Large Language Models for Failure Mode Classification: An Investigation
This work addresses the need for reliability engineers to reduce manual analysis of work orders in the maintenance domain, but it is incremental as it applies existing LLM methods to a new task.
The paper tackled the problem of automating Failure Mode Classification (FMC) for maintenance by using Large Language Models (LLMs), achieving an F1 score of 0.80 with a fine-tuned GPT-3.5 model, which significantly improved over a baseline text classification model (F1=0.60) and the out-of-the-box GPT-3.5 (F1=0.46).
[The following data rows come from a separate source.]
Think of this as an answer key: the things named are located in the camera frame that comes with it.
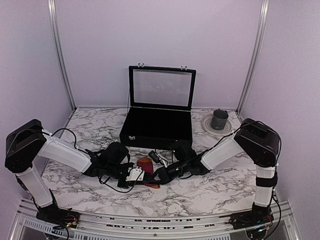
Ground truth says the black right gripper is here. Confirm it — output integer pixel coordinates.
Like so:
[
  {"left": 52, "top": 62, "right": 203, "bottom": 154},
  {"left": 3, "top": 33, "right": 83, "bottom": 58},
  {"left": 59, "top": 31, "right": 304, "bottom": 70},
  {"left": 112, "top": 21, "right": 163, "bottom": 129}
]
[{"left": 148, "top": 159, "right": 190, "bottom": 185}]

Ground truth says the maroon striped sock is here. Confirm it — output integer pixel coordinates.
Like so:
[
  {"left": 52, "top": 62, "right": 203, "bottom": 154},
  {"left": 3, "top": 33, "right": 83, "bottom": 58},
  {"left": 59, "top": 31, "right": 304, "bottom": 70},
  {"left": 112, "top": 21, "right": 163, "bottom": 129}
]
[{"left": 137, "top": 157, "right": 160, "bottom": 189}]

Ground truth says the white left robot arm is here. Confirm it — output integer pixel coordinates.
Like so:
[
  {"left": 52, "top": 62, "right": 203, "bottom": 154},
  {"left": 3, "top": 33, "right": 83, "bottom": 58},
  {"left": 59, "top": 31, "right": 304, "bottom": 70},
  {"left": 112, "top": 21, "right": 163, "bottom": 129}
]
[{"left": 4, "top": 119, "right": 144, "bottom": 224}]

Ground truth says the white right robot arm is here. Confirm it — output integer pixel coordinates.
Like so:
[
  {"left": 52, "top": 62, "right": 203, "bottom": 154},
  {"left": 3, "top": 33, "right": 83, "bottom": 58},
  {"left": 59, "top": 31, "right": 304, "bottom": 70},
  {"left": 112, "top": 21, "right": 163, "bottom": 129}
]
[{"left": 151, "top": 118, "right": 282, "bottom": 224}]

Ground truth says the beige ceramic plate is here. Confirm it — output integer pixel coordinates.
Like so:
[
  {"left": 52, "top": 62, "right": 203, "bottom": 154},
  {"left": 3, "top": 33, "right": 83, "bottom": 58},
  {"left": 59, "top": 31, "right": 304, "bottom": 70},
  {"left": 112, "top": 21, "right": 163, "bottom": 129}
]
[{"left": 201, "top": 113, "right": 232, "bottom": 136}]

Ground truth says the black display case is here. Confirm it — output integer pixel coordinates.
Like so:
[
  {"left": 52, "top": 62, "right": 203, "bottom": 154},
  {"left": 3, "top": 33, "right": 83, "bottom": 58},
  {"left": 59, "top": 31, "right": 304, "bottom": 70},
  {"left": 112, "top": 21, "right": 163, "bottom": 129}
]
[{"left": 119, "top": 65, "right": 197, "bottom": 150}]

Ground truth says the dark grey ceramic mug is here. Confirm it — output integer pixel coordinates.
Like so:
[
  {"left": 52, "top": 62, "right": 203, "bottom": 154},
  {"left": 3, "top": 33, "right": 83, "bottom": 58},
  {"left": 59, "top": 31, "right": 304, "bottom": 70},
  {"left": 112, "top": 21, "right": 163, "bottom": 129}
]
[{"left": 210, "top": 109, "right": 229, "bottom": 131}]

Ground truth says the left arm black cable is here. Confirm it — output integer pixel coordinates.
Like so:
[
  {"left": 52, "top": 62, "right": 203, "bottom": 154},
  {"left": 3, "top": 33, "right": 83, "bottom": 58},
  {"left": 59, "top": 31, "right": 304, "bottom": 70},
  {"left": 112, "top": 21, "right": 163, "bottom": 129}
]
[{"left": 49, "top": 127, "right": 101, "bottom": 157}]

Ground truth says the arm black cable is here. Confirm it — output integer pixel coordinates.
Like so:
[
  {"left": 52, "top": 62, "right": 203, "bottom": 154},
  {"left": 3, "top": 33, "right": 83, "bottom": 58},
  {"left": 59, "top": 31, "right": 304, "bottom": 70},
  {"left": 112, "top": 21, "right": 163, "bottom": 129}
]
[
  {"left": 192, "top": 121, "right": 266, "bottom": 161},
  {"left": 49, "top": 127, "right": 101, "bottom": 157}
]

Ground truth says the aluminium front rail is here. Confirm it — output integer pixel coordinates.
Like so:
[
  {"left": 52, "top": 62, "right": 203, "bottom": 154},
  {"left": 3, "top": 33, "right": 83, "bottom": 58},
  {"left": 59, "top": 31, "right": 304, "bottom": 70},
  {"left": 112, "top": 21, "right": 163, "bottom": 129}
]
[{"left": 8, "top": 199, "right": 301, "bottom": 240}]

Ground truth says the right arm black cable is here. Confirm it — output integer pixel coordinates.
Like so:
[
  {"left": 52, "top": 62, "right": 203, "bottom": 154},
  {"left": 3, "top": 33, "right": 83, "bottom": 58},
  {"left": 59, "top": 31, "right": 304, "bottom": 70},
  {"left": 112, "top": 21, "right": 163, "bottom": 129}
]
[{"left": 192, "top": 121, "right": 266, "bottom": 161}]

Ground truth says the left aluminium corner post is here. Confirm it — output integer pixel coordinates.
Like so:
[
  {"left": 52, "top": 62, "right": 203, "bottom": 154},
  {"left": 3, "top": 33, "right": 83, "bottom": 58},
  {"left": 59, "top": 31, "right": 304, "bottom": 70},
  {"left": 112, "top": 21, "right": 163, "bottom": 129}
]
[{"left": 48, "top": 0, "right": 77, "bottom": 112}]

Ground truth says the aluminium corner post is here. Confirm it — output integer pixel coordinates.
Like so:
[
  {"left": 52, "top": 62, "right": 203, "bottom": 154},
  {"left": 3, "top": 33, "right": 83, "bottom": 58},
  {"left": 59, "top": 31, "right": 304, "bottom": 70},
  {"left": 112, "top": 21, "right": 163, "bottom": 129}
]
[
  {"left": 48, "top": 0, "right": 77, "bottom": 112},
  {"left": 236, "top": 0, "right": 270, "bottom": 116}
]

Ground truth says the right aluminium corner post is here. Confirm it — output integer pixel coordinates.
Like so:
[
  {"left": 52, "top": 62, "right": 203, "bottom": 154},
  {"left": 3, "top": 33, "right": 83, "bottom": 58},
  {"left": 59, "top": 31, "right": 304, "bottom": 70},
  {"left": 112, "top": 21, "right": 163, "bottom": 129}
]
[{"left": 236, "top": 0, "right": 270, "bottom": 116}]

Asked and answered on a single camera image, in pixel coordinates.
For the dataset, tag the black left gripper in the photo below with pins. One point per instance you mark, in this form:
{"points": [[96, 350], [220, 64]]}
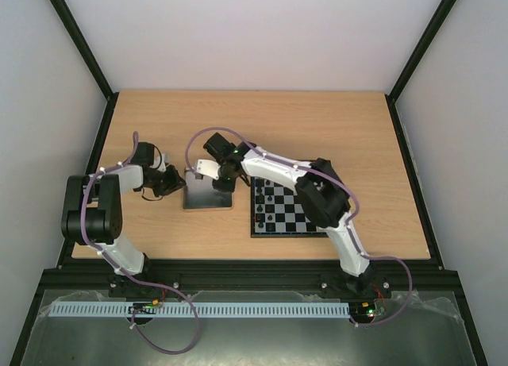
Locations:
{"points": [[175, 182]]}

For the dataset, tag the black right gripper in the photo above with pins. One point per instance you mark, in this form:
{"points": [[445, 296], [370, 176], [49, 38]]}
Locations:
{"points": [[223, 183]]}

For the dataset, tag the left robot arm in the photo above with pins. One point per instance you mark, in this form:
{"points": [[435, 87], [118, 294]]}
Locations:
{"points": [[92, 210]]}

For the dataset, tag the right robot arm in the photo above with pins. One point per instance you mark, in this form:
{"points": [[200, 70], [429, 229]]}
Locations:
{"points": [[320, 192]]}

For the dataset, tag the metal tray wooden rim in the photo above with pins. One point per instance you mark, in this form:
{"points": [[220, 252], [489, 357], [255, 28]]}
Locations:
{"points": [[199, 194]]}

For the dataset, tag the black white chessboard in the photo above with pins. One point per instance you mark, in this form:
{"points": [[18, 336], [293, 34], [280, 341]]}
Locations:
{"points": [[288, 217]]}

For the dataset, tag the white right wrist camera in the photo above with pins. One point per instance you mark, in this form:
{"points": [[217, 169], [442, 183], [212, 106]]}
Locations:
{"points": [[208, 168]]}

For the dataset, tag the white slotted cable duct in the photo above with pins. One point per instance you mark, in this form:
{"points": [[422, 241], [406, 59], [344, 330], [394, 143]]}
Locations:
{"points": [[201, 309]]}

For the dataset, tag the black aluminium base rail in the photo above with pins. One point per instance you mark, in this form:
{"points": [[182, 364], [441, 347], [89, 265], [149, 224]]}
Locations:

In this paper we present the first investigation into the effectiveness of Large Language Models (LLMs) for Failure Mode Classification (FMC). FMC, the task of automatically labelling an observation with a corresponding failure mode code, is a critical task in the maintenance domain as it reduces the need for reliability engineers to spend their time manually analysing work orders. We detail our approach to prompt engineering to enable an LLM to predict the failure mode of a given observation using a restricted code list. We demonstrate that the performance of a GPT-3.5 model (F1=0.80) fine-tuned on annotated data is a significant improvement over a currently available text classification model (F1=0.60) trained on the same annotated data set. The fine-tuned model also outperforms the out-of-the box GPT-3.5 (F1=0.46). This investigation reinforces the need for high quality fine-tuning data sets for domain-specific tasks using LLMs.